Moore distinguishes trapped value from ordinary efficiency improvements. A marginal productivity gain on an already-optimized process is not trapped value; it is incremental improvement. Trapped value is categorical — the productivity ceiling established by a process architecture that cannot be incrementally improved because its design assumptions no longer hold. The customer service center was designed for a world in which every inquiry required human judgment. AI makes that assumption false for the majority of inquiries, which means the process architecture must be redesigned, not optimized.
The concept dictates a specific prioritization logic. The highest-value AI deployments are not where AI is easiest to deploy but where trapped value is greatest. Moore has been explicit that this prioritization points toward the public sector: higher education, social services, healthcare, law enforcement. These are sectors 'staggering under increasingly untenable demands' where the trapped value is enormous precisely because the processes were designed for resource constraints that AI can relax.
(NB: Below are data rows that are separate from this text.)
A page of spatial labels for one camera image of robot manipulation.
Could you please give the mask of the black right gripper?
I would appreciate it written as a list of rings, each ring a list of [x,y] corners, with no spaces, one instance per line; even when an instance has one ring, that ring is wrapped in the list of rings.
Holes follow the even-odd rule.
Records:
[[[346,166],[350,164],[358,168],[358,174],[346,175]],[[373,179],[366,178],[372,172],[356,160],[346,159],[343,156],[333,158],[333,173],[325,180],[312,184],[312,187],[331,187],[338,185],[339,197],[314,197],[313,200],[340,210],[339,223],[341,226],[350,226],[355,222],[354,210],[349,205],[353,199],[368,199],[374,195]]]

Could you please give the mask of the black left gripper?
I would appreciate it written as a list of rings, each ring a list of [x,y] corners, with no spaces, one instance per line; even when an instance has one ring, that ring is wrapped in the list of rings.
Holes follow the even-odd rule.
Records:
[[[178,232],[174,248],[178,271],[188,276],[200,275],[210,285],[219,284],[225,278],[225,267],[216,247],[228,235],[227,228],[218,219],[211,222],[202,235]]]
The tension in Moore's framework is that releasing trapped value is not the same as capturing it. Release requires only the generic product. Capture requires the whole product — the institutional redesigns, regulatory adaptations, professional identity reconstructions, and workflow reconfigurations that convert unlocked capacity into sustained outcomes. The AI industry in 2025–2026 has been relatively effective at releasing trapped value in narrow segments (developer productivity, customer service level-one inquiries) and relatively ineffective at capturing it in segments where the whole product gap is wide.
The Geoffrey Moore — On AI volume extends the trapped value framework by adding a second dimension: epistemological trapped value. The laggard is sitting on knowledge about what matters, what works, and what cannot be replaced by speed — knowledge that the tornado-phase industry needs but does not know how to extract. Both dimensions of trapped value — the operational and the epistemological — must be addressed for AI to reach its actual potential.
Moore developed the trapped value concept across his later-career writing, most explicitly in his 2024 Valize article on Zone to Win with AI and his November 2024 blog post identifying public-sector domains as highest-priority AI targets.
Trapped value is categorical, not incremental. It is the gap between what a process could theoretically achieve and what its human-limited architecture allows.
Release is not capture. Unlocking trapped value requires only the generic product; capturing it requires the whole product.
Public sector domains have the most trapped value. Healthcare, education, social services, and law enforcement are target-rich precisely because demand exceeds capacity.
The bowling alley should prioritize trapped value, not ease. The sectors with the most value to release are often the sectors with the widest whole product gaps.
Epistemological trapped value also exists. Knowledge held by practitioners whom the tornado-phase industry ignores is itself a form of trapped value that must be extracted or lost.